### Supplied entries
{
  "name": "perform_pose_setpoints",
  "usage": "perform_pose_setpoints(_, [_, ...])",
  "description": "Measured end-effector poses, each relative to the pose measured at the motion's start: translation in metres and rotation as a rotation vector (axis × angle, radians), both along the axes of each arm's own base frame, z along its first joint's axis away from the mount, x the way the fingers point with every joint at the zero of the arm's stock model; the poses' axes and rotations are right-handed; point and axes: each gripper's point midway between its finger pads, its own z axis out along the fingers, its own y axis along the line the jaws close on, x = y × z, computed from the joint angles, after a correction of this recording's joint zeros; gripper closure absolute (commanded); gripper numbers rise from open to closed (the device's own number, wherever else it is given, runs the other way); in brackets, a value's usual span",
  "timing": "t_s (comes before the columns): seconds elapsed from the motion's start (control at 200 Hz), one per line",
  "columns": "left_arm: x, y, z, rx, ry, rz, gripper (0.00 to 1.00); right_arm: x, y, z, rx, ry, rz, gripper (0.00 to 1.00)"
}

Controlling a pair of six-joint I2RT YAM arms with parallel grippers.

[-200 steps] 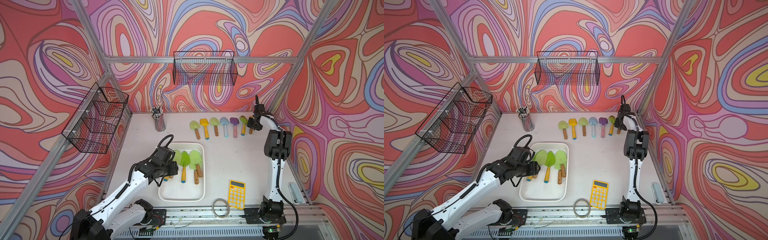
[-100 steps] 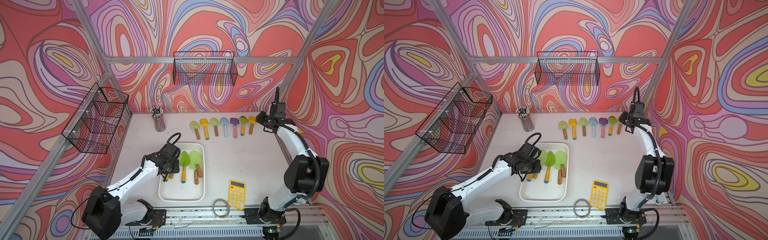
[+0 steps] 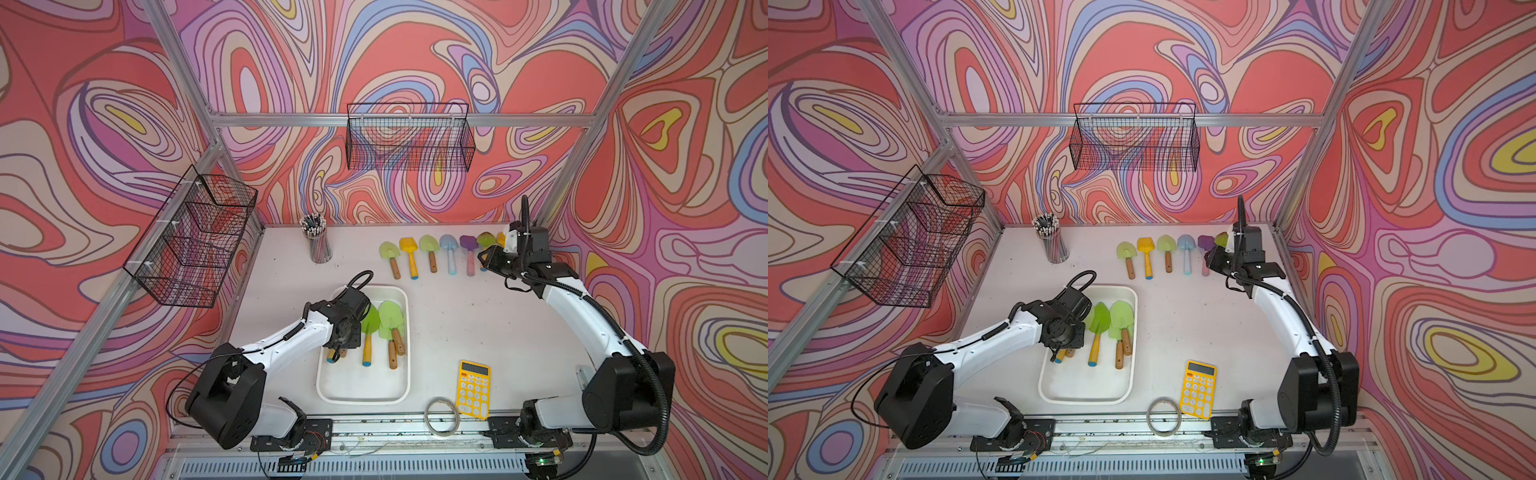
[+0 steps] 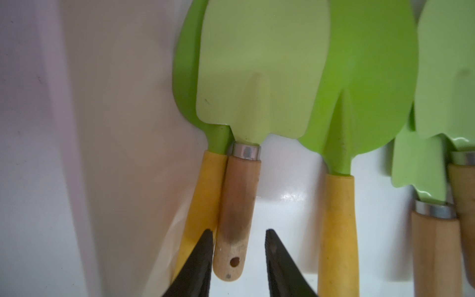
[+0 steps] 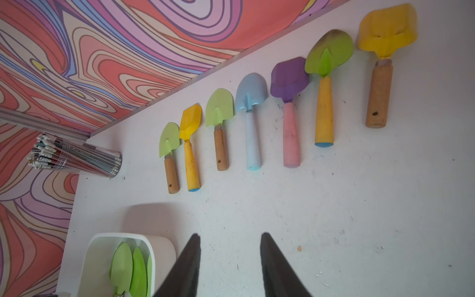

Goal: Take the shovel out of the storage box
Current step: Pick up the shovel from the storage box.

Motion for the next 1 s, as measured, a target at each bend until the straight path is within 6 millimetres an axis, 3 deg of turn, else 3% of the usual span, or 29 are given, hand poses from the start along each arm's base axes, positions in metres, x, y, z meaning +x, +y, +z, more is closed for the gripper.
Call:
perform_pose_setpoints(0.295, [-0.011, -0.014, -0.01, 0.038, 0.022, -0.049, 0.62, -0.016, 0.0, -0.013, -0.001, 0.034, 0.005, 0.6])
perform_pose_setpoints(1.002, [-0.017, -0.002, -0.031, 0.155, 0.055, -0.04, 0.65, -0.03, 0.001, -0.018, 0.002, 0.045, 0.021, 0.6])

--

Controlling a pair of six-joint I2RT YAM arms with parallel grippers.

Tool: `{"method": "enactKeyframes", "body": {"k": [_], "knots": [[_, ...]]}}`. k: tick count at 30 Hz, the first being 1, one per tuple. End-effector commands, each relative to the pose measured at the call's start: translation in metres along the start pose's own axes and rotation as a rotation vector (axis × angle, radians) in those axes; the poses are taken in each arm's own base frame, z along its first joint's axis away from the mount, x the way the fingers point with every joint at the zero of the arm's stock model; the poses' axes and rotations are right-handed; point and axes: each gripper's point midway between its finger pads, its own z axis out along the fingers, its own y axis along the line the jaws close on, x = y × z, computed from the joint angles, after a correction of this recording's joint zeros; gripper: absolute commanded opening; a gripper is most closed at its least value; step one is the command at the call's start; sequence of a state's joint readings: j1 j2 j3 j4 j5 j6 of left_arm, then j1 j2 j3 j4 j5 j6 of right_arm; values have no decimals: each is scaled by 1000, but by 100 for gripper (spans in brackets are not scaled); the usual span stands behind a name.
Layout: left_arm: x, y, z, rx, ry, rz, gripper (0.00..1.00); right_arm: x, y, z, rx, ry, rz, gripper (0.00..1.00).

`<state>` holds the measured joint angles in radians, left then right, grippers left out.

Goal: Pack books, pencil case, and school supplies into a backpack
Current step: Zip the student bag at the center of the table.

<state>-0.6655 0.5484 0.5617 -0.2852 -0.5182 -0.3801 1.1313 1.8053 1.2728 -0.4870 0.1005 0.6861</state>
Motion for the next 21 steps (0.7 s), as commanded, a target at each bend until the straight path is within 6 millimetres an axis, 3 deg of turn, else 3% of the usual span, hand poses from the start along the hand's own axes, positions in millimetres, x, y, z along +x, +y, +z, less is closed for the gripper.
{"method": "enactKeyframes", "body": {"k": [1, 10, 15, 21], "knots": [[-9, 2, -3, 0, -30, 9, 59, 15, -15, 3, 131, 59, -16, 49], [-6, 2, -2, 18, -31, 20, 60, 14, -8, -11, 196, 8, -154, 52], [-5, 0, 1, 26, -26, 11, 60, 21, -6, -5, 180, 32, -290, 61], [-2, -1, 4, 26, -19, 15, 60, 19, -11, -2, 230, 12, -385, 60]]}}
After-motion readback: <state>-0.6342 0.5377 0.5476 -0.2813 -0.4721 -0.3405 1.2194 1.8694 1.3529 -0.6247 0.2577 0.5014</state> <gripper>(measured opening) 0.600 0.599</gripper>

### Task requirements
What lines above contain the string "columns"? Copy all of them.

### Response box
  "timing": "t_s (comes before the columns): seconds elapsed from the motion's start (control at 200 Hz), one per line",
  "columns": "left_arm: x, y, z, rx, ry, rz, gripper (0.00 to 1.00); right_arm: x, y, z, rx, ry, rz, gripper (0.00 to 1.00)"

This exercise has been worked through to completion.